Fifthly, O'Neill has previously made extremely improper comments that seem to justify grotesque policies of the Chinese or others, presenting them as capitalists and pragmatists, as has Kissinger, when in fact there has been no increase in freedom and even Google had to pull out. O'Neill is now part of that global pantheon that is justifiably mocked for self-serving internationalist nonsense that is an echo chamber of theories that simply put freedom and capitalism at risk.
Finally, I noticed that O'Neill is the head of Goldman Sachs Asset Management. Oh well. It was under his tenure that the much hyped Alpha Fund went from tens of billions of dollars of funds to near-bust, until it was discontinued this year. None of the other funds have ever arisen out of mediocrity, and most lag the market indexes. So his ability to predict trends or markets is obviously no better than the average Joe. Goldman is also ranked at the bottom of all surveys of research analysts, and as O'Neill comes from that side of the business, I presume it is good reason to discount his theories still more.
All in all this is not a book that should be bought. It is not appropriate for someone who can never justify his own wealth (his firm ranked poorly in both asset management and research) to now lecture the world on the efficacy of a ten-year old thesis that was self-evident at best and terribly distortive at worst. For more serious fare, you may read a good textbook on development economics or just read the papers.
U.S. population in the mid-1970s was about 200 million, now it exceeds 300 million.

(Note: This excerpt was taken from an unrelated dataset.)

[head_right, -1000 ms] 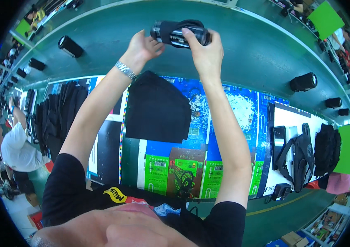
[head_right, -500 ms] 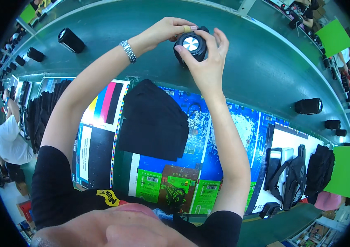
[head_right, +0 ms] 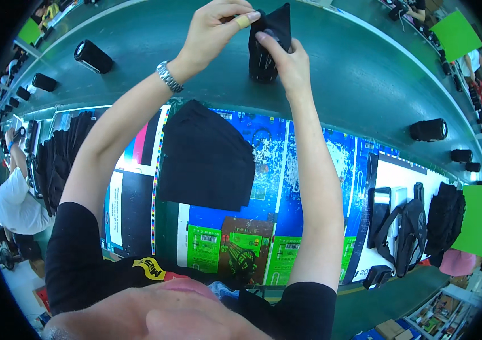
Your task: The person takes black fabric sleeves from a stack, opens and adjusts each one by hand, and slips them over cylindrical electronic devices.
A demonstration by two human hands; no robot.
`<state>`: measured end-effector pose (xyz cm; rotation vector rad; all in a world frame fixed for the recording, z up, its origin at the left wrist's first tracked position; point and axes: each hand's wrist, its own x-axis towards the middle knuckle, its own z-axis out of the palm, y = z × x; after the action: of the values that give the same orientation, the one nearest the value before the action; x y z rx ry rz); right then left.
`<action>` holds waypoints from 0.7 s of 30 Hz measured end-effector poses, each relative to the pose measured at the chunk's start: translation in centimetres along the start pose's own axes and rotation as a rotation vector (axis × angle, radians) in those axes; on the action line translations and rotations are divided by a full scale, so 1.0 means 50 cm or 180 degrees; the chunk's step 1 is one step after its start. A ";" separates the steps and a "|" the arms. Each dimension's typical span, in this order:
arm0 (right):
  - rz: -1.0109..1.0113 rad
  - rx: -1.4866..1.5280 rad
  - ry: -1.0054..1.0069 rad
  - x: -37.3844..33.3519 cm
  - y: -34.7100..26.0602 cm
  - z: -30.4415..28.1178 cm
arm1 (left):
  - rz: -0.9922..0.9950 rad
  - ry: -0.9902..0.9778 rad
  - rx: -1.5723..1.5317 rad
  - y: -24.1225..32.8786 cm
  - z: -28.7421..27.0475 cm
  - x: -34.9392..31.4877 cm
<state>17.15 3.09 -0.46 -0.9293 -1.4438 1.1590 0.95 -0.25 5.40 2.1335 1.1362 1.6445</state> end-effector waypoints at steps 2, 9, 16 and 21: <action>0.0165 -0.0091 0.0005 0.012 0.003 -0.020 | -0.0010 0.0136 -0.0143 0.014 0.008 -0.006; 0.0343 0.0346 -0.0770 -0.017 0.019 -0.066 | -0.0247 0.0339 -0.0382 -0.007 0.007 -0.016; 0.1193 0.1306 0.0595 0.111 -0.024 -0.044 | -0.2594 0.0828 -0.3311 -0.127 0.143 0.024; 0.0962 0.1521 0.0574 0.104 0.009 -0.054 | -0.2365 0.0828 -0.3476 -0.079 0.222 0.012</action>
<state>18.83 8.65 0.38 -0.8981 -0.8420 1.5156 9.21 5.89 -0.38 0.7236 0.6544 1.5837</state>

This growth helps explain why our GDP has grown so much more than Europe; another reason is that Americans work longer hours than Europeans. An appreciating currency would also boost GDP - the dollar is boosted by being the world's currency, however, it has fallen in value vs. Asia over the last three decades.
Russia's economic growth is hindered by a low birth rate, an unpredictable bureaucracy, over-reliance on oil and gas, weak infrastructure. It only has about 140 million citizens.
India is held back by a mystifying bureaucracy, a large number of illiterates, and trade barriers.
Beijing has 8 ring roads. A Chinese person, when asked how they felt about not being able to vote responded that only about half of Americans vote - why should they get excited about voting when we don't? China's leaders are determined to look objectively at the nation's challenges and address them without biases. Worrying about empty buildings and underutilized roads is misplaced - continued urbanization will absorb those resources. China's trade surplus was 3.8% of GDP in 2010, down from 11% in 2007. China is probably the world's most aggressive pursuer of clean energy and technology.
Mexico, Singapore, Turkey, and South Korea are also high-growth nations.
Emerging nations will want to play a greater role in world affairs. Their economies have recovered faster than developed nations post the Great Recession.